Panel (A) illustrates the genetic organization of the CRISPR system and its associated genes in L. rhamnosus GG. Panel (B) shows the conservation (blue), the partial conservation (grey) or the absence (yellow) of L. rhamnosus GG spacers. The presence (green) or the absence (red) of the cas genes is also indicated in Panel (C). Strains are organized according to their genetic relatedness defined in Figure 1.

Figure 5. Bile resistance distribution among the different niches or groups.

Strains were classified as resistant, moderately resistant, poorly resistant or sensitive to bile salts. The table below the histogram details the bile resistance distribution of strains in each niche or group.

Figure 6. Mucus adhesion and SpaCBA pili gene diversity among L. rhamnosus.

Panel (A) shows the genotype and phenotype of all strains. Based on our genomic analysis, pilin and sortase genes were assigned as present (green) or divergent (red). Sequences of corresponding genes were further analyzed using blastx. The sequence identity was shown by an upper triangle superposed to the SOLiD genomic data, where the colour gradient corresponds to the identity percentage to GG pili genes. We also indicated if the strains were tested by immunoblotting analysis (DB), electron microscopy (EM) or in vitro competitive binding assay (AB). Green is for pili positive and red for pili negative. Panel (B) shows the human mucus binding ability (%) of all L. rhamnosus isolates ranked from the lowest to the highest mucus binder.

Figure 7. Anthropocentric view of the L. rhamnosus species.
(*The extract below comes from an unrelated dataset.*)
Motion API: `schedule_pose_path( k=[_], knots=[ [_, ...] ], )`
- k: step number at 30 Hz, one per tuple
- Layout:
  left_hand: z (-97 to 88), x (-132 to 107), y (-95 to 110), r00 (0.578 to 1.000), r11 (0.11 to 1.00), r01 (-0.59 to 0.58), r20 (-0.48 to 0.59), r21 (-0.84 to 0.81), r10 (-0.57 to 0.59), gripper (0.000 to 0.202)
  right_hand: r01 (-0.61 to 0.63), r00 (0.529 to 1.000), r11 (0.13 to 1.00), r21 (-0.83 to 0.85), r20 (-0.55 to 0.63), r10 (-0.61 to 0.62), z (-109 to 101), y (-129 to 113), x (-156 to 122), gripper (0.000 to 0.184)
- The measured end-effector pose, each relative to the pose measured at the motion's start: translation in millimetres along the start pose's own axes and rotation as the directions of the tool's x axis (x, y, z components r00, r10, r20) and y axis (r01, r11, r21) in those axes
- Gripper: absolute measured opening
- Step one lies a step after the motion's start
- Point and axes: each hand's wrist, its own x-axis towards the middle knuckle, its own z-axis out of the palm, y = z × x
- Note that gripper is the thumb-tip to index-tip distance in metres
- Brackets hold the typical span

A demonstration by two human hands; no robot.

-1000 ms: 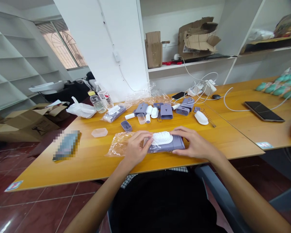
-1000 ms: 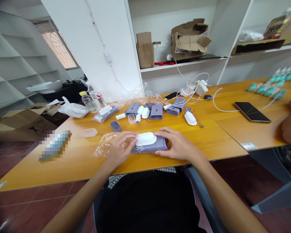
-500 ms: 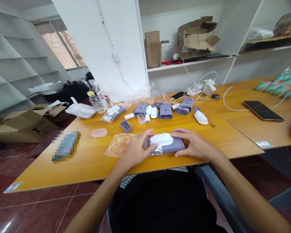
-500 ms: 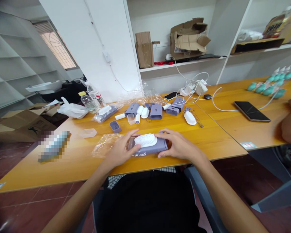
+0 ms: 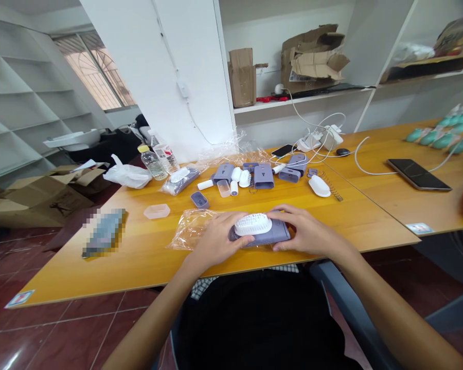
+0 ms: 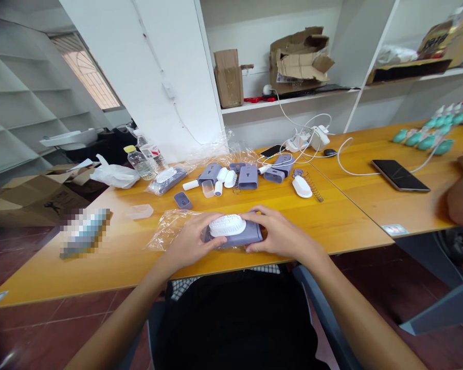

The interactions between L. rhamnosus and the human cavities are frequent and occur in various contexts, i.e. consumption of food products (common scenario) or development of bacteremia (rare event). For each niche or isolation source, the strains were grouped according to their geno-phenotype (radar plot). The geno-phenotype is based on the scoring of distinctive genetic and phenotypic traits measured in this study, i.e. gene-content, CRISPR oligotype, bile resistance, pilosotype, sugar group I (dulcitol, D-arabinose and L-fucose), sugar group II (D-saccharose, D-maltose, methyl-α-D-glucopyranoside and D-turanose) and sugar group III(L-rhamnose, L-sorbose, D-ribose and D-lactose). The distinction between the two main geno-phenotypes mostly relies on gene acquisition and loss, point mutations, genetic reorganization that possibly reflect strain adaptation to an ecological niche.